TASK INSTRUCTIONS: Copy, from the material below, every line in which the word "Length" can be found.

☆ ☆ ☆

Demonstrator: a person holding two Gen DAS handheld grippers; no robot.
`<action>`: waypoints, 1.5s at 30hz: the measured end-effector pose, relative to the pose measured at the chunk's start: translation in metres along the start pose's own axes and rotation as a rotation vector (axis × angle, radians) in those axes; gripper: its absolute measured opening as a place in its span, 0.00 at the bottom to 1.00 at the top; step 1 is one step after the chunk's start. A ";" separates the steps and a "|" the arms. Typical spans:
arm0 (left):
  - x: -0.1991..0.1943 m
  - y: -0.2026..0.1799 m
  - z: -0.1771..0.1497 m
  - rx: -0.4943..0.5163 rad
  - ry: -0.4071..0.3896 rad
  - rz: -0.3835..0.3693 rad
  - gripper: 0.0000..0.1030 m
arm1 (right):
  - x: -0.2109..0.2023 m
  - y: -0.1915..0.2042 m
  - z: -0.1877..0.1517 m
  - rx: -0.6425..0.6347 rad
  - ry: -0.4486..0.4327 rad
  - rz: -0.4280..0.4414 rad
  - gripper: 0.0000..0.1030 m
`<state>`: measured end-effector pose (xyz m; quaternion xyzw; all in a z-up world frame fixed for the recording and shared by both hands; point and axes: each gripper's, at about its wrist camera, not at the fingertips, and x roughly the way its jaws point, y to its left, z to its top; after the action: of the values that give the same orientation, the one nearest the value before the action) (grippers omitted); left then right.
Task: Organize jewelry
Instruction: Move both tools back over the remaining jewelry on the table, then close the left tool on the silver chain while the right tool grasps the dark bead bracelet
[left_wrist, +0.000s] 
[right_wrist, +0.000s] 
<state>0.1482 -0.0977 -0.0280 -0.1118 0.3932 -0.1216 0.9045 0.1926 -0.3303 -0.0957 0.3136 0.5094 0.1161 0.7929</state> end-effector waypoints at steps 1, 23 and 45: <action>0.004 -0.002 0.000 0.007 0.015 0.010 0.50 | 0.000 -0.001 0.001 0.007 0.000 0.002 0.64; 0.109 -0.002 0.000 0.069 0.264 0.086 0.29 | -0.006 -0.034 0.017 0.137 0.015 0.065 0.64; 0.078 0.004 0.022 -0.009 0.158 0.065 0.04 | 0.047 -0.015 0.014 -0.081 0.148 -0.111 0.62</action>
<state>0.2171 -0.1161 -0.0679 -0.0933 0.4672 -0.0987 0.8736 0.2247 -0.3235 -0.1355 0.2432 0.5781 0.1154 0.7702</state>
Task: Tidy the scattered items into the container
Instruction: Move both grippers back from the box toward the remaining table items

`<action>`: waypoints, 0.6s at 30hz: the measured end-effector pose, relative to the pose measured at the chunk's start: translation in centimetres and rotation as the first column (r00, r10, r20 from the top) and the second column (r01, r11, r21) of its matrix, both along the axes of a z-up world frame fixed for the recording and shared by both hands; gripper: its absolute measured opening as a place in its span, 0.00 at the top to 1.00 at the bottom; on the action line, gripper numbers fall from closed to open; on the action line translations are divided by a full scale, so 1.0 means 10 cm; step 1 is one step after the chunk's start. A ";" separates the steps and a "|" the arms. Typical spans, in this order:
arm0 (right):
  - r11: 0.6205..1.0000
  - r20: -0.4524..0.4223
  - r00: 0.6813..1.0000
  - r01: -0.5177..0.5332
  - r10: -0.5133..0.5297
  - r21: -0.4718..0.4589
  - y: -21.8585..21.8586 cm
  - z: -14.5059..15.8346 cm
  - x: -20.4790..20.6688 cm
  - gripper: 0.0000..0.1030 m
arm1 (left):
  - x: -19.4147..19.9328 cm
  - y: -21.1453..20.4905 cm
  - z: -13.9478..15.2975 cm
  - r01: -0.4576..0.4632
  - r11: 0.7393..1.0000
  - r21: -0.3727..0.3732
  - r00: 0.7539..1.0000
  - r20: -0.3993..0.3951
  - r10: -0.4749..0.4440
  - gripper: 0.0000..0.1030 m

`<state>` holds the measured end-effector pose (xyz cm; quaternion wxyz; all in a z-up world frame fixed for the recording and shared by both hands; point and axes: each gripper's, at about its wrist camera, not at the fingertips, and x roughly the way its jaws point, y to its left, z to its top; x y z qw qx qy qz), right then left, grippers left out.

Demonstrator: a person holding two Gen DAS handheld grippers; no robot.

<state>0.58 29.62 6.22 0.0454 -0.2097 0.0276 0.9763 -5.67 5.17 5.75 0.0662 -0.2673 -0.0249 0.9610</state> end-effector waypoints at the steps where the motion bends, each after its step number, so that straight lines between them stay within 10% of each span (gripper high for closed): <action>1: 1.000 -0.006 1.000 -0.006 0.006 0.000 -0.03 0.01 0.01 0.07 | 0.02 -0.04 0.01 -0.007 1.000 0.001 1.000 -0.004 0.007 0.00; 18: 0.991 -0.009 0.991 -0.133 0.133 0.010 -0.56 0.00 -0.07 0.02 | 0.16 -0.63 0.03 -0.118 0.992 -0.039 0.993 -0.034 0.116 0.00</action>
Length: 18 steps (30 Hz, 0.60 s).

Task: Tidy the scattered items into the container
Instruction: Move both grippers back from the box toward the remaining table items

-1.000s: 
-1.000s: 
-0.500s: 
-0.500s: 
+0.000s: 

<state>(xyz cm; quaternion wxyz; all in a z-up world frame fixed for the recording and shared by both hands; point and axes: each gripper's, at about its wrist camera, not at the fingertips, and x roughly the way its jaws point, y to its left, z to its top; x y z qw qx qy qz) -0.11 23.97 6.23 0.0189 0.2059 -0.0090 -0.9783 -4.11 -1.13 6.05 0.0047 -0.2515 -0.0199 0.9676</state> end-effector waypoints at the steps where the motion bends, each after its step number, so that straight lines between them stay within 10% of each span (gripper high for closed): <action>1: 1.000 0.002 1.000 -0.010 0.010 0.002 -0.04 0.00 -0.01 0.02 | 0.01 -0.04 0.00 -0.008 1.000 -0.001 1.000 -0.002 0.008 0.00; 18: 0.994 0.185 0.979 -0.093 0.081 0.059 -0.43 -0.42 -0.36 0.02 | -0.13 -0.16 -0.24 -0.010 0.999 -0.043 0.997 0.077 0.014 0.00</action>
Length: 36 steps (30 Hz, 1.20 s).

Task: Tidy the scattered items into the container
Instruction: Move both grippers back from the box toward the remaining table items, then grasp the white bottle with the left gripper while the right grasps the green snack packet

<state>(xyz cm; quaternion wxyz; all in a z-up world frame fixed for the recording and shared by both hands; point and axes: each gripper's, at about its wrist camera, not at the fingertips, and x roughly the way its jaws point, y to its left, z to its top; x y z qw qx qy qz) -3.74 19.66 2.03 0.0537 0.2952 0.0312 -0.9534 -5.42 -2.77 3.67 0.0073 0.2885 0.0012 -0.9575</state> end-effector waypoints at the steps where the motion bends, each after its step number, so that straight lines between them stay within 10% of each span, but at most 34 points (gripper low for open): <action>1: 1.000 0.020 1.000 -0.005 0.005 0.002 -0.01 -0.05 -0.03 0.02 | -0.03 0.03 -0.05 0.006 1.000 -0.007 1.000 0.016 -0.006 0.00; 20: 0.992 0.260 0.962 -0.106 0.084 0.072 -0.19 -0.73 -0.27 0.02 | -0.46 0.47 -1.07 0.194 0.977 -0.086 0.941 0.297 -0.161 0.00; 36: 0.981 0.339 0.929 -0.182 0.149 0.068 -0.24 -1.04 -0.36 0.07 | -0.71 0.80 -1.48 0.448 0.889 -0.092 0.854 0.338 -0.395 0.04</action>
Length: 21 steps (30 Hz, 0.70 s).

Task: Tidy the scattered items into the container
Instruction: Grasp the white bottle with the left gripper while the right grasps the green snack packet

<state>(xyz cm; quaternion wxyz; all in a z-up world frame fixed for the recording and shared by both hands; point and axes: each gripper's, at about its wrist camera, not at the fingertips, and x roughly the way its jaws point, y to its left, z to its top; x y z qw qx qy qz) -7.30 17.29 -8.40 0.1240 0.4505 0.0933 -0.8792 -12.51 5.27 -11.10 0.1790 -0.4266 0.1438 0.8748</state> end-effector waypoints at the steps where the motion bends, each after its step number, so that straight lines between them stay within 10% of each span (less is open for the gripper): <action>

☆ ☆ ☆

REPLY TO THE TASK:
Length: 18 steps (30 Hz, 0.60 s).
Length: 36 steps (30 Hz, 1.20 s).
Length: 21 steps (30 Hz, 0.70 s).

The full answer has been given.